Problem to solve
The line containing "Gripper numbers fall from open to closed" marks the end: output every line of the data up to it, and that line too, exactly as written.

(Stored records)
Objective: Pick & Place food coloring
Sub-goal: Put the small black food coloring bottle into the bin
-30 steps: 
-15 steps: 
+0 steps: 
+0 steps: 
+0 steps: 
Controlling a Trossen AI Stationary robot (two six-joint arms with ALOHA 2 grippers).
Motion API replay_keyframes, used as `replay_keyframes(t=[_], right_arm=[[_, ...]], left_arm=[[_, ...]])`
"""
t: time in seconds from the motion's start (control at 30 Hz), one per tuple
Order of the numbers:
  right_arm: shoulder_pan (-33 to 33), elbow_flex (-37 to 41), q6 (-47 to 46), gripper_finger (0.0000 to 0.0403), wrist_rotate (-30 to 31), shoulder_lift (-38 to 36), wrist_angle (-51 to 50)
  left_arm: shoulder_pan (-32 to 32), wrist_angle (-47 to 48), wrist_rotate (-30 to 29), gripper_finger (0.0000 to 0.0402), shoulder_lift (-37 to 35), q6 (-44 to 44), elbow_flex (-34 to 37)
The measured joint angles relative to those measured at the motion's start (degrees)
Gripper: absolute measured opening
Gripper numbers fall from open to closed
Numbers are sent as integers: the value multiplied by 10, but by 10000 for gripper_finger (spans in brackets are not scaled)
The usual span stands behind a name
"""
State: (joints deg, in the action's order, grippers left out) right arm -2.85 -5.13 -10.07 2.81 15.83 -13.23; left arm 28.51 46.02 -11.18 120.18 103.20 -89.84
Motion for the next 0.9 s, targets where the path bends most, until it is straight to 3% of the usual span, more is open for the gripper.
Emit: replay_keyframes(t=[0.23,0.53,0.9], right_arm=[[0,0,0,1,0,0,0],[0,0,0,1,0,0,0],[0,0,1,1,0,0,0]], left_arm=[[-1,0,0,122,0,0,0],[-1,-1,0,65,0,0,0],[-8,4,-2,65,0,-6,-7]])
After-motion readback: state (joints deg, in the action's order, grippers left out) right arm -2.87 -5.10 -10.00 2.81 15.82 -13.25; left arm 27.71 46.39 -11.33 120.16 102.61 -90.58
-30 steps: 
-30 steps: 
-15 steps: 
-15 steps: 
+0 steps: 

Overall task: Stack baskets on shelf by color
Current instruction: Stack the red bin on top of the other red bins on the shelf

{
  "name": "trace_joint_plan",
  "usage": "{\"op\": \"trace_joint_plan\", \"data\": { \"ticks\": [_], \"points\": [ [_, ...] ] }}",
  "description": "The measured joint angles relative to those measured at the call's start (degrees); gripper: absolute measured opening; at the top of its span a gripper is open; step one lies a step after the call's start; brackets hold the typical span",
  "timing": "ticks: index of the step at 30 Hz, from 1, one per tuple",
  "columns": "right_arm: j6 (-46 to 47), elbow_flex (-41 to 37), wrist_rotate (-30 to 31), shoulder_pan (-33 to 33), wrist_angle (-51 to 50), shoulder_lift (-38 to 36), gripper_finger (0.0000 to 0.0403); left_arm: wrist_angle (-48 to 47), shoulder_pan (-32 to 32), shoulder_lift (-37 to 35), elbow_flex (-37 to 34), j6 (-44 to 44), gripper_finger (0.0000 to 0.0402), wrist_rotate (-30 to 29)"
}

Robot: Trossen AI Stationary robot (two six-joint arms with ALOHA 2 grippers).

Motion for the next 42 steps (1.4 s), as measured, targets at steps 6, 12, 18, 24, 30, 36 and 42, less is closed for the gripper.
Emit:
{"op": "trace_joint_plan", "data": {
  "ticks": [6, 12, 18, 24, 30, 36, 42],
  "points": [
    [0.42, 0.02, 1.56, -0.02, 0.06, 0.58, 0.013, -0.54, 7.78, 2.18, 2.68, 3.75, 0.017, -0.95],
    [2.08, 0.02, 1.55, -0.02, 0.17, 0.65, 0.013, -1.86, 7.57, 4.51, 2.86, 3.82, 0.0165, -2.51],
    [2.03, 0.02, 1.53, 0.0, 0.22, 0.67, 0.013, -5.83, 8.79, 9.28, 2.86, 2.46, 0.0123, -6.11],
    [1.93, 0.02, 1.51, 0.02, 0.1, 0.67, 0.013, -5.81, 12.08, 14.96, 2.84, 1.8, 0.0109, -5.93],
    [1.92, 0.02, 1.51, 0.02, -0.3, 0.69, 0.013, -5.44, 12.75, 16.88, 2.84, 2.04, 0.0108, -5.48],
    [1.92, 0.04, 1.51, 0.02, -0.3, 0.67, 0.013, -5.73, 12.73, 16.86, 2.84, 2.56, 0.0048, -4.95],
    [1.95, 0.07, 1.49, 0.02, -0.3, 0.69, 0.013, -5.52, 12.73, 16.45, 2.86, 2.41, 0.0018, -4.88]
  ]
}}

Written answer
Objective: Pick & Place food coloring
Sub-goal: Put the small black food coloring bottle into the bin
-30 steps: 
-15 steps: 
+0 steps: 
+0 steps: 
+0 steps: 
Controlling a Trossen AI Stationary robot (two six-joint arms with ALOHA 2 grippers).
Motion API replay_keyframes, used as `replay_keyframes(t=[_], right_arm=[[_, ...]], left_arm=[[_, ...]])`
"""
t: time in seconds from the motion's start (control at 30 Hz), one per tuple
Order of the numbers:
  right_arm: shoulder_pan (-33 to 33), elbow_flex (-37 to 41), q6 (-47 to 46), gripper_finger (0.0000 to 0.0403), wrist_rotate (-30 to 31), shoulder_lift (-38 to 36), wrist_angle (-51 to 50)
  left_arm: shoulder_pan (-32 to 32), wrist_angle (-47 to 48), wrist_rotate (-30 to 29), gripper_finger (0.0000 to 0.0402), shoulder_lift (-37 to 35), q6 (-44 to 44), elbow_flex (-34 to 37)
The measured joint angles relative to those measured at the motion's start (degrees)
Gripper: absolute measured opening
Gripper numbers fall from open to closed

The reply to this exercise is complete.